The policy survived for nearly five years—and then the pandemic hit. Union Square restaurants had to close their dine-in services and abruptly pivot to takeout and delivery. The economic uncertainties of 2020 forced the resurrection of tipping, Meyer said, although he pledged to continue “advocating for policy changes that will introduce much-needed equity into the compensation system,” including legalizing tip sharing.
Andrew Tarlow, the owner of several restaurants in Brooklyn, also tried a no-tipping model in 2015—and ditched it three years later. Like Pizzeria Toro, he raised menu prices across the board by an average of 20 percent and raised employee wages. But many of Tarlow’s employees quit, saying they were making less as a result of the change.
The same happened at Meyers’ restaurants, which over time lost between 30 and 40 percent of its legacy staff (those with between five and eight years of experience at the company).
Tipping servers has become a hot-button issue in recent years. As Eater reported in 2020, “The case against tipping is compelling: It facilitates racism, sexism and widespread wage theft; perpetuates a growing income gap between front- and back-of-house staff, particularly in cities like New York and San Francisco; and contributes to a stigma that service work is transitory.”
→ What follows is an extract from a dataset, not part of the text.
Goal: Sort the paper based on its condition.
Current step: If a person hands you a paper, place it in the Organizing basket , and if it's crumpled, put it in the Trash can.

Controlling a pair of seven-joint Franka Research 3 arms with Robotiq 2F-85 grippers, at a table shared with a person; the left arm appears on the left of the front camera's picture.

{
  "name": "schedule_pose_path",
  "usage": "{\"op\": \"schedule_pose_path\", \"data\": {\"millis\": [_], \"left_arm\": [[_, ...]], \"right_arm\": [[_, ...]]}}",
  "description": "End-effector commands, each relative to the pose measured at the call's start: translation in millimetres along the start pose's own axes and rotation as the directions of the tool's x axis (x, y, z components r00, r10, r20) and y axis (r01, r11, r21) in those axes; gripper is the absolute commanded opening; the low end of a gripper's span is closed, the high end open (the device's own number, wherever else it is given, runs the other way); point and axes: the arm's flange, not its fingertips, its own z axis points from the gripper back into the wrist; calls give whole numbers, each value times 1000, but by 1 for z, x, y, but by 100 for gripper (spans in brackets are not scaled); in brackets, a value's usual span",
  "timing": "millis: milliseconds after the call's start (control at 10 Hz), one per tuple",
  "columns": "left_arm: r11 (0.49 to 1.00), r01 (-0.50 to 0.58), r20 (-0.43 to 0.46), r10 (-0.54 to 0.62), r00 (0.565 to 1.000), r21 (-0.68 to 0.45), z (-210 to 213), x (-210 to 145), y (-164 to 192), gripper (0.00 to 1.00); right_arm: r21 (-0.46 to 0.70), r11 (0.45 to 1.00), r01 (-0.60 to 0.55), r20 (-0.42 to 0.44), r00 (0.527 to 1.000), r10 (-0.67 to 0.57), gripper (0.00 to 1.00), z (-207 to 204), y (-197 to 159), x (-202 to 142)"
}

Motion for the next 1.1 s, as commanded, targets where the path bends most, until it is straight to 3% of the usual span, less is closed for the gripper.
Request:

Related: A pizzeria owner’s guide to structuring managers’ pay
But many customers like tipping, and servers love getting tipped. Some economists have questioned whether a living wage, such as the oft-proposed $15 minimum wage, would even benefit tipped restaurant workers. In their recent analysis of Census Bureau data, economists William Even of Miami University and David Macpherson of Trinity University found that workers in states with the federal tipped minimum wage of $2.13 reported making $15.51 per hour on average in 2020.
Mike Fadem, co-owner of Ops, a pizzeria in Bushwick, told Eater last year that the hospitality-included model was a big let-down for him. When Ops opened in October 2016, he and his partners launched with a no-tipping policy balanced with higher menu prices. But, by September 2019, they still couldn’t turn a profit and gave up on the gratuity-free model.
The big issue was guests’ perception of value, Fadem said in the Eater interview. “In Brooklyn especially, I don’t believe it’s possible to charge the correct price to make tip-free work. People are happy to pay $25 for a pizza if it’s $20 plus tip, but if the menu reads $25 for a pizza, you’re looked at as ripping people off, even if it’s the right price for the cost of getting the food to the table.”
Although the living-wage movement continues to pick up steam, especially as restaurant owners face a labor crisis and struggle to staff their dining rooms, bans on tips have not been popular with American consumers in the recent past. According to a 2016 survey by Horizon Media, 81 percent of adult restaurant-goers frown on no-tip policies. “For over half of these restaurant-goers, the main drawbacks of built-in tipping come down to expected effects on service,” Horizon Media reported. “Fifty-five percent say they would be forced to pay the same amount no matter how good or bad service is, and 52% say it should be up to them to decide how much to pay for service.”